◆ **To do**: Word for word, transcribe the data below.

· · · · ·

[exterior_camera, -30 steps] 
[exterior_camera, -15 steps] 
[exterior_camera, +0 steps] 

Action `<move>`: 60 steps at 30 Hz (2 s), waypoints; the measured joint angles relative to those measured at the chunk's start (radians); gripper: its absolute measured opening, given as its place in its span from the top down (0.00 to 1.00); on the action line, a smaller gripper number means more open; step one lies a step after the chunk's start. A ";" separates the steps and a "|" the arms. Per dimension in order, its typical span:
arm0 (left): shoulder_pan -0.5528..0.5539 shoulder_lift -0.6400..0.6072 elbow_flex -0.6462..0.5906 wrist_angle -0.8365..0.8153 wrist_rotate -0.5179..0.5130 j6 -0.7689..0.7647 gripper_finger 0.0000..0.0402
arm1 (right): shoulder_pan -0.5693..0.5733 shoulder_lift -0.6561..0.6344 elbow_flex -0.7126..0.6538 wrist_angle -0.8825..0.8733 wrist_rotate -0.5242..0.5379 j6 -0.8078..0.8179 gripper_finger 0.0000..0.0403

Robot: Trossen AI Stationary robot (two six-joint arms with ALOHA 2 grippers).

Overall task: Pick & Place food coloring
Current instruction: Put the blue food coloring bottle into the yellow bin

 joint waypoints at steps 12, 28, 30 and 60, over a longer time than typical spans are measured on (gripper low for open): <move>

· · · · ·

◆ **Your response**:
[exterior_camera, -30 steps] 
[exterior_camera, -15 steps] 
[exterior_camera, +0 steps] 

Action `<move>`: 60 steps at 30 Hz (2 s), waypoints; the measured joint angles relative to those measured at the chunk's start (radians); gripper: its absolute measured opening, given as its place in its span from the top down (0.00 to 1.00); on the action line, a smaller gripper number means more open; step one lies a step after the chunk's start. A ";" separates the steps and a "|" the arms. Per dimension in order, its typical span:
arm0 (left): shoulder_pan -0.5528..0.5539 shoulder_lift -0.6400..0.6072 elbow_flex -0.6462..0.5906 wrist_angle -0.8365..0.8153 wrist_rotate -0.5179..0.5130 j6 -0.7689..0.7647 gripper_finger 0.0000..0.0402
arm1 (right): shoulder_pan -0.5693..0.5733 shoulder_lift -0.6561..0.6344 elbow_flex -0.7126..0.6538 wrist_angle -0.8825..0.8733 wrist_rotate -0.5242..0.5379 j6 -0.8078..0.8179 gripper_finger 0.0000..0.0403

Robot: Trossen AI Stationary robot (two six-joint arms with ALOHA 2 grippers).

Overall task: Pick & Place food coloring
Current instruction: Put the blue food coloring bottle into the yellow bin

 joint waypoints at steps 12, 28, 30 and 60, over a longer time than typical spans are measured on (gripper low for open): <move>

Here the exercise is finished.